We have a 3 period binomial tree with values:
59.65 (C33 = 7.65)
56.24 (C22 = ?)
53.03 53.03 (C32 = 1.03)
50 50 (C21 = ?)
47.14 47.14 (C31 = 0)
44.45 (C20 = ?)
41.91 (C30 = 0)
W want to calculate a European call option, no arbitrage, with properties K = 52, u = 1.0606, d = 1/u = 0.943, maturity in 9 weeks, r = 0.001 per week.
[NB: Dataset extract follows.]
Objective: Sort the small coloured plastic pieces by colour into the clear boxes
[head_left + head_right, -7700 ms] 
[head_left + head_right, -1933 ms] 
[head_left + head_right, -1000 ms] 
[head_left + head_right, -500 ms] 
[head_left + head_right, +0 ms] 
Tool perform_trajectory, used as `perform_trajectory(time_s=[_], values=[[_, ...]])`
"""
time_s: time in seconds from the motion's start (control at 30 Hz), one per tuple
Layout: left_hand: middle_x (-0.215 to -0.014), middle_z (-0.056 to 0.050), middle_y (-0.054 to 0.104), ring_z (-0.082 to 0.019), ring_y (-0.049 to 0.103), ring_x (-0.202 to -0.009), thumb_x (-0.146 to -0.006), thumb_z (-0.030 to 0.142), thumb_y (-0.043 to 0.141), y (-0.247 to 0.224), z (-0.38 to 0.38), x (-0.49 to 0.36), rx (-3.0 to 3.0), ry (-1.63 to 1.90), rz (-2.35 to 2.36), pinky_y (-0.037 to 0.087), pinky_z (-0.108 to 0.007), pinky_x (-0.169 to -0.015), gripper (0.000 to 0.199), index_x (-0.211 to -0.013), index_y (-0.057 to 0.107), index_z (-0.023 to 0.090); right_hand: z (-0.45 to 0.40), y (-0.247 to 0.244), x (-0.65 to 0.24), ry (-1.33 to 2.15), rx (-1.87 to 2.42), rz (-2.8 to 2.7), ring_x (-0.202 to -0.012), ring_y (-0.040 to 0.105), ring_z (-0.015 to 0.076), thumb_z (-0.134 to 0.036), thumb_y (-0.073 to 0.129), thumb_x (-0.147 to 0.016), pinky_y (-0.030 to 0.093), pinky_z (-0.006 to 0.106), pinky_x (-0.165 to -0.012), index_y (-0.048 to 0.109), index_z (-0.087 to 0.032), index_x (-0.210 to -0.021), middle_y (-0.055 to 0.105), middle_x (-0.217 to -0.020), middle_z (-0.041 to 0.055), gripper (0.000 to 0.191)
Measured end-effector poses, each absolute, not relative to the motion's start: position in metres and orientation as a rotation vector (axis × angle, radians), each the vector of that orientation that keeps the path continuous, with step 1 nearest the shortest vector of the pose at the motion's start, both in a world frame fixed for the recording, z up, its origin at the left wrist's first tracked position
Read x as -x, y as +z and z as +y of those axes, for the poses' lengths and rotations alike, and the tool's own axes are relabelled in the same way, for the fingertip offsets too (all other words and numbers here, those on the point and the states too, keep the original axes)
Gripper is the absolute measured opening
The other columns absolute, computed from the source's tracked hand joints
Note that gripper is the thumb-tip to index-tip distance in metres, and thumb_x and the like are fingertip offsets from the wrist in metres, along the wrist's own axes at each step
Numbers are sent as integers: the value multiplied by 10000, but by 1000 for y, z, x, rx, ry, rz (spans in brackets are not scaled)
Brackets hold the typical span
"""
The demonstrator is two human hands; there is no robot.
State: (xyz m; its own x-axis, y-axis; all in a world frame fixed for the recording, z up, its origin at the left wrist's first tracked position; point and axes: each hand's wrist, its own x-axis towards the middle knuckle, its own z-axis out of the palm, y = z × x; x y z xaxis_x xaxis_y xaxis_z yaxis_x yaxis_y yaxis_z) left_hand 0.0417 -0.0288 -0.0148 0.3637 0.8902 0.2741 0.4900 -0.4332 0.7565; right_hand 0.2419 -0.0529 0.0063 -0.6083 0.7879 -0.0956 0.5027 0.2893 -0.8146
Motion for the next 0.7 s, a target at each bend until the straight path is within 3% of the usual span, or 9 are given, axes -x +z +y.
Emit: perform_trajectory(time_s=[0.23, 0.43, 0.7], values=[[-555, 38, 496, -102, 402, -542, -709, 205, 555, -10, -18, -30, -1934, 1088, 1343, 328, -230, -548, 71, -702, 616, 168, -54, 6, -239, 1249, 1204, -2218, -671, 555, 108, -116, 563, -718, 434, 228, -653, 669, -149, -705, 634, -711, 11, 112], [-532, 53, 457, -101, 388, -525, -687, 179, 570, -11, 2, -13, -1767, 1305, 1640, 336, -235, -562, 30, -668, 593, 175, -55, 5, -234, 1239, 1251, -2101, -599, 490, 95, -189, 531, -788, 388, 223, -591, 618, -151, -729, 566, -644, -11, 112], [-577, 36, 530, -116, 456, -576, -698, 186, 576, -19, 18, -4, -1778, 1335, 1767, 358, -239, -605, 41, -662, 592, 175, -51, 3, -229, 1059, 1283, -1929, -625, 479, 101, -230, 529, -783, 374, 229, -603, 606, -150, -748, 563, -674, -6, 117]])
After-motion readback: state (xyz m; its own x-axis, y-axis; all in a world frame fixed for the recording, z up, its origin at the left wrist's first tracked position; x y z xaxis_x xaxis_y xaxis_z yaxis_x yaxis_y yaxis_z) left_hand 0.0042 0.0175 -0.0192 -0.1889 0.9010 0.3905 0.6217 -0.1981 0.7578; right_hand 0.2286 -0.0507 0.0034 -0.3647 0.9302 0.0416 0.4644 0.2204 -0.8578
The value for a call option is given by $max[S_t -K, 0]$. We can calculate $C_2^{2}$ given the risk neutral formula from the literature (Bjork 3ed, 2.1.4):
$C_2^{2} = \frac{1}{1+R} (q*C_3^{3} + (1-q)*C_3^{2})$, $\frac{1}{1+R}$, given by Bjork Proposition 2.6, but as we have multiple nodes I assume we need to discount it, which gives the formula $e^{r-(T-t)}= e^{0.053348-(9/52)} = 1.009276$
$R = 1.001^{52} = 5.3348pct = 0.053348 ,$
$q = \frac{(1+R)-d}{u-d} = \frac{1.009276 - 0.943}{1.0606 - 0.943} = 0.5636$, if we then plug the values into the formula:
$C_2^{2} = \frac{1}{1+R} (q*C_3^{3} + (1-q)*C_3^{2}) = 1.009276*(0.5636*7.65 + 0.4363*1.03) = 4.8051$,
My questions are:
a) is the value of $C_2^{2}$ correct?
b) is there a faster way to calculate the option value of the tree because this takes a lot of time (yes you can write a program but I am following the theory and I believe I have to learn it by hand as well).